EXERCISE REQUIREMENTS =>
Set down the material exactly as given, please, from its first line through the line that includes "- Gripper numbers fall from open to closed".

DATASET EXTRACT =>

+ + + +

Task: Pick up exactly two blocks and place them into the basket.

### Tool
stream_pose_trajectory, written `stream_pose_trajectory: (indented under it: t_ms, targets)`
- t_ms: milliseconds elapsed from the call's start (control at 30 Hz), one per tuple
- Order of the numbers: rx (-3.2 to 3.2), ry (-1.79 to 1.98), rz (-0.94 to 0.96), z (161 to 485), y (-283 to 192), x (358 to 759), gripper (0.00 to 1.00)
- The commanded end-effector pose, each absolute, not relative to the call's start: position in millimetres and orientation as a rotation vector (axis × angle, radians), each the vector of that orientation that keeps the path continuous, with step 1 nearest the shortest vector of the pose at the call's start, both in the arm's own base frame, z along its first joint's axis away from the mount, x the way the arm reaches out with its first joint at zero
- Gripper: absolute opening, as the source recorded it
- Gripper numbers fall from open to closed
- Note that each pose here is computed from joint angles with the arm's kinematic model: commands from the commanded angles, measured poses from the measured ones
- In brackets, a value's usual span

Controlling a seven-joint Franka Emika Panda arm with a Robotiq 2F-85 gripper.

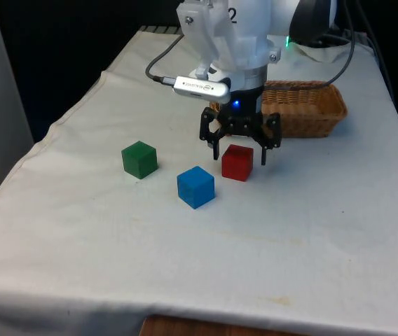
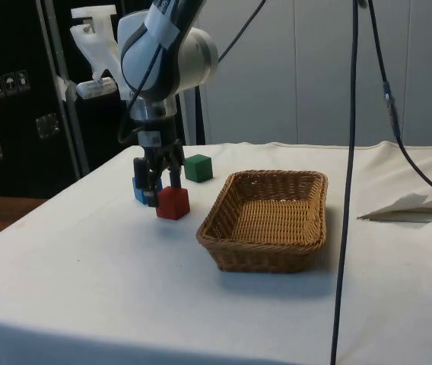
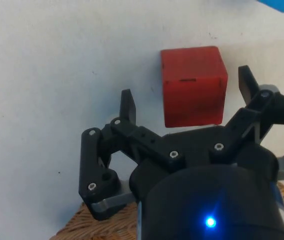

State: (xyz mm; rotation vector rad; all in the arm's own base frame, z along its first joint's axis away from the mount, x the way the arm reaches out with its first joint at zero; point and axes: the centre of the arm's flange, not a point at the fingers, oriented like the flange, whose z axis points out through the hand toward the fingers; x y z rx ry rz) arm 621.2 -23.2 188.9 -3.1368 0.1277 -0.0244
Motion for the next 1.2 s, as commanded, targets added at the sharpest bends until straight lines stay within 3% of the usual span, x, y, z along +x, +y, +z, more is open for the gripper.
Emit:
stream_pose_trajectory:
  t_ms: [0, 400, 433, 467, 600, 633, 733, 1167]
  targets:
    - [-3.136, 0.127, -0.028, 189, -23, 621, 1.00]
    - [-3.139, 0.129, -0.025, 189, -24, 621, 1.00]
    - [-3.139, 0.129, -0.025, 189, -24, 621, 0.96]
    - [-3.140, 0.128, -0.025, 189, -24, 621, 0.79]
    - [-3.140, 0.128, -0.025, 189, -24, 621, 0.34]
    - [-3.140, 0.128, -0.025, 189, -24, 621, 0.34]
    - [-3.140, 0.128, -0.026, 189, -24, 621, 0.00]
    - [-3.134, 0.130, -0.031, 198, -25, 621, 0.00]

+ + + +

WRITTEN ANSWER =>
Task: Pick up exactly two blocks and place them into the basket.

### Tool
stream_pose_trajectory, written `stream_pose_trajectory: (indented under it: t_ms, targets)`
- t_ms: milliseconds elapsed from the call's start (control at 30 Hz), one per tuple
- Order of the numbers: rx (-3.2 to 3.2), ry (-1.79 to 1.98), rz (-0.94 to 0.96), z (161 to 485), y (-283 to 192), x (358 to 759), gripper (0.00 to 1.00)
- The commanded end-effector pose, each absolute, not relative to the call's start: position in millimetres and orientation as a rotation vector (axis × angle, radians), each the vector of that orientation that keeps the path continuous, with step 1 nearest the shortest vector of the pose at the call's start, both in the arm's own base frame, z along its first joint's axis away from the mount, x the way the arm reaches out with its first joint at zero
- Gripper: absolute opening, as the source recorded it
- Gripper numbers fall from open to closed

Now the answer is complete.